◆ REQUIRED WORK ◆
With images excluded, write out each entry below exactly as given.

◆ DATA FOR REVIEW ◆
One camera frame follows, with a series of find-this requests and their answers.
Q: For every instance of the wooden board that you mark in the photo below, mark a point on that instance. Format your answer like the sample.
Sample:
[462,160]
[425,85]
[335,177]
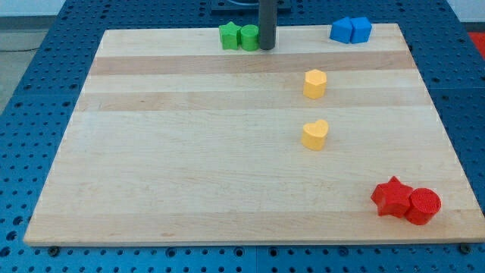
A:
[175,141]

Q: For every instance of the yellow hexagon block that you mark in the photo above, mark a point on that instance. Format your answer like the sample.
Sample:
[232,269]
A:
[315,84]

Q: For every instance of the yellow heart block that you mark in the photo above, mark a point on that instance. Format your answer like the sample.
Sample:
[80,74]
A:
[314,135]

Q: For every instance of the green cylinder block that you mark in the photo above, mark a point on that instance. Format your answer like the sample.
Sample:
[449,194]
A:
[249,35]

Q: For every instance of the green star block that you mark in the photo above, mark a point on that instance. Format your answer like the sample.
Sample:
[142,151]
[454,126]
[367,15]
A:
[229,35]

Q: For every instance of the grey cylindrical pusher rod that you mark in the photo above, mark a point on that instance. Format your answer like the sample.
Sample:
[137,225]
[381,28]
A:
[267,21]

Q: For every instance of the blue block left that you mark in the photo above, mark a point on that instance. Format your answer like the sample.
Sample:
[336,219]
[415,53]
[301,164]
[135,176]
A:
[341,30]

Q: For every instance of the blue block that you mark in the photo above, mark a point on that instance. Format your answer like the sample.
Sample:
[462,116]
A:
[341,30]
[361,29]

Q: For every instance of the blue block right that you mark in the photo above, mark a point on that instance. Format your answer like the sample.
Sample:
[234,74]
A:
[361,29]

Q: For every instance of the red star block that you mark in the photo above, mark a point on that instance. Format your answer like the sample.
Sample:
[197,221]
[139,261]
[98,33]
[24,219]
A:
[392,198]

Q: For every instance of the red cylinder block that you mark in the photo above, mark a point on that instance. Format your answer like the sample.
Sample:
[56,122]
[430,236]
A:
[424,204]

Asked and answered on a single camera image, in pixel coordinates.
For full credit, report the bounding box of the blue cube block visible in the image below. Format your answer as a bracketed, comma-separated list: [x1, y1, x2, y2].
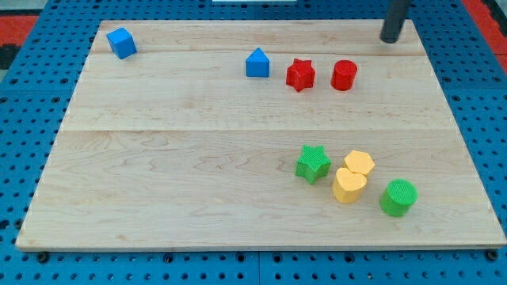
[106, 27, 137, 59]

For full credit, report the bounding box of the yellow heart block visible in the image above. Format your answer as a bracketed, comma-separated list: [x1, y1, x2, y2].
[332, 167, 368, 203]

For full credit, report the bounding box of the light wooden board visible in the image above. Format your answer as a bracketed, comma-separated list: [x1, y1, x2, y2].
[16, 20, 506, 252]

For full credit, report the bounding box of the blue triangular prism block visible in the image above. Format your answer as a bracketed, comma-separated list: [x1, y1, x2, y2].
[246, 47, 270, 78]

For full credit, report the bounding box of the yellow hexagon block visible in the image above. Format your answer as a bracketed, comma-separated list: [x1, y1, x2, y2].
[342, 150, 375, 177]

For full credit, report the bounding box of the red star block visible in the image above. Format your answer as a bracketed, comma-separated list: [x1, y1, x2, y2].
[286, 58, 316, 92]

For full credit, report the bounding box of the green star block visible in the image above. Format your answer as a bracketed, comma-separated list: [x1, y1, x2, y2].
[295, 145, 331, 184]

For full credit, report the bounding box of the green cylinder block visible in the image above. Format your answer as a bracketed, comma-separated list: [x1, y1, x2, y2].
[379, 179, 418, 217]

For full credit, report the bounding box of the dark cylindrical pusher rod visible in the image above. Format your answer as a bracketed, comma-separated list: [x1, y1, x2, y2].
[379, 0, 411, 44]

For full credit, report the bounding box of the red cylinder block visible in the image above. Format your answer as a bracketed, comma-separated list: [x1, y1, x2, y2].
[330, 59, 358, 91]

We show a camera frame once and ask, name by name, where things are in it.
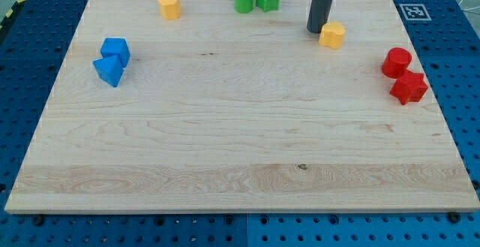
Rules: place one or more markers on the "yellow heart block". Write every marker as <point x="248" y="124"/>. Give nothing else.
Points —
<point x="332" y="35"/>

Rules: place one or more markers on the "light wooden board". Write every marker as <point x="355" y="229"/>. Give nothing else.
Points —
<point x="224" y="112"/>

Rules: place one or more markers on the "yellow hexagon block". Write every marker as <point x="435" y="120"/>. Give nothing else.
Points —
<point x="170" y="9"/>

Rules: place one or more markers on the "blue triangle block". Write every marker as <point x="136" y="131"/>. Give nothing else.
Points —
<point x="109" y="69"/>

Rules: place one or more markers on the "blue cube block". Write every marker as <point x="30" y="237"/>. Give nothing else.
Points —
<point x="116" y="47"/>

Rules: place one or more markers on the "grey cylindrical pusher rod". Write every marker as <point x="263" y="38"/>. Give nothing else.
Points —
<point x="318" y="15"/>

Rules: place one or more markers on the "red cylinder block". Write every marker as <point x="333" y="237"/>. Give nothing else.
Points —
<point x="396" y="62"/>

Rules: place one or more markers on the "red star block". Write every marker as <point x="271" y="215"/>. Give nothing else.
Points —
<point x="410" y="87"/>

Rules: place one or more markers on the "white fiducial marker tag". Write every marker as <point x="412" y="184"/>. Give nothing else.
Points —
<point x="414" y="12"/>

◆ RESPONSE BELOW ◆
One camera frame follows, with a series of find-this requests and their answers.
Q: For every instance of the wooden board that you mark in the photo below, mark a point on that instance. Format your answer like the sample.
Sample:
[462,160]
[425,85]
[335,177]
A:
[175,141]

Q: For every instance of the yellow hexagon block that you mark in the photo above, mark a point on that instance. Format your answer like the sample.
Sample:
[232,269]
A:
[315,84]

Q: For every instance of the yellow heart block that you mark in the photo above, mark a point on that instance. Format your answer like the sample.
Sample:
[80,74]
A:
[314,135]

Q: For every instance of the green cylinder block that you mark in the photo above, mark a point on that instance. Format your answer like the sample.
Sample:
[449,194]
A:
[249,35]

Q: For every instance of the green star block that you mark in the photo above, mark a point on that instance. Format your answer like the sample.
Sample:
[142,151]
[454,126]
[367,15]
A:
[229,35]

Q: For every instance of the grey cylindrical pusher rod that you mark in the photo above, mark a point on that instance. Format your answer like the sample.
Sample:
[137,225]
[381,28]
A:
[267,21]

Q: For every instance of the blue block left that you mark in the photo above, mark a point on that instance. Format your answer like the sample.
Sample:
[336,219]
[415,53]
[301,164]
[135,176]
A:
[341,30]

Q: For every instance of the blue block that you mark in the photo above, mark a point on that instance. Format your answer like the sample.
Sample:
[462,116]
A:
[341,30]
[361,29]

Q: For every instance of the blue block right that you mark in the photo above, mark a point on that instance. Format your answer like the sample.
Sample:
[234,74]
A:
[361,29]

Q: For every instance of the red star block that you mark in the photo above, mark a point on that instance. Format your answer like the sample.
Sample:
[197,221]
[139,261]
[98,33]
[24,219]
A:
[392,198]

Q: For every instance of the red cylinder block that you mark in the photo above, mark a point on that instance. Format your answer like the sample.
Sample:
[56,122]
[430,236]
A:
[424,204]

Asked and answered on a single camera image, in pixel coordinates.
For full credit, report the bounding box of the blue cube block visible in the image below. Format your answer as a bracketed, comma-separated list: [x1, y1, x2, y2].
[106, 27, 137, 59]

For full credit, report the bounding box of the yellow heart block visible in the image above. Format your answer as a bracketed, comma-separated list: [x1, y1, x2, y2].
[332, 167, 368, 203]

For full credit, report the bounding box of the light wooden board visible in the image above. Format your answer as a bracketed, comma-separated list: [x1, y1, x2, y2].
[16, 20, 506, 252]

For full credit, report the bounding box of the blue triangular prism block visible in the image above. Format your answer as a bracketed, comma-separated list: [x1, y1, x2, y2].
[246, 47, 270, 78]

For full credit, report the bounding box of the yellow hexagon block visible in the image above. Format your answer as a bracketed, comma-separated list: [x1, y1, x2, y2].
[342, 150, 375, 177]

For full credit, report the bounding box of the red star block visible in the image above. Format your answer as a bracketed, comma-separated list: [x1, y1, x2, y2].
[286, 58, 316, 92]

For full credit, report the bounding box of the green star block visible in the image above. Format your answer as a bracketed, comma-separated list: [x1, y1, x2, y2].
[295, 145, 331, 184]

For full credit, report the bounding box of the green cylinder block visible in the image above. Format your answer as a bracketed, comma-separated list: [x1, y1, x2, y2].
[379, 179, 418, 217]

For full credit, report the bounding box of the dark cylindrical pusher rod visible in the image above. Format your answer as a bracketed, comma-separated list: [x1, y1, x2, y2].
[379, 0, 411, 44]

For full credit, report the bounding box of the red cylinder block visible in the image above. Format your answer as a bracketed, comma-separated list: [x1, y1, x2, y2].
[330, 59, 358, 91]

We show a camera frame once and ask, name by name, where things are in it.
Rules: place one or more markers on the "yellow heart block". Write every marker as <point x="248" y="124"/>. Give nothing else.
Points —
<point x="332" y="35"/>

Rules: place one or more markers on the "light wooden board". Write every marker as <point x="355" y="229"/>. Give nothing else.
Points —
<point x="224" y="112"/>

Rules: place one or more markers on the "yellow hexagon block". Write every marker as <point x="435" y="120"/>. Give nothing else.
Points —
<point x="170" y="9"/>

Rules: place one or more markers on the "blue triangle block". Write every marker as <point x="136" y="131"/>. Give nothing else.
Points —
<point x="109" y="69"/>

Rules: place one or more markers on the "blue cube block". Write every marker as <point x="30" y="237"/>. Give nothing else.
Points —
<point x="116" y="47"/>

Rules: place one or more markers on the "grey cylindrical pusher rod". Write every marker as <point x="263" y="38"/>. Give nothing else.
Points —
<point x="318" y="15"/>

Rules: place one or more markers on the "red cylinder block". Write every marker as <point x="333" y="237"/>. Give nothing else.
Points —
<point x="396" y="62"/>

Rules: place one or more markers on the "red star block". Write every marker as <point x="271" y="215"/>. Give nothing else.
Points —
<point x="410" y="87"/>

Rules: place one or more markers on the "white fiducial marker tag". Write every marker as <point x="412" y="184"/>. Give nothing else.
Points —
<point x="414" y="12"/>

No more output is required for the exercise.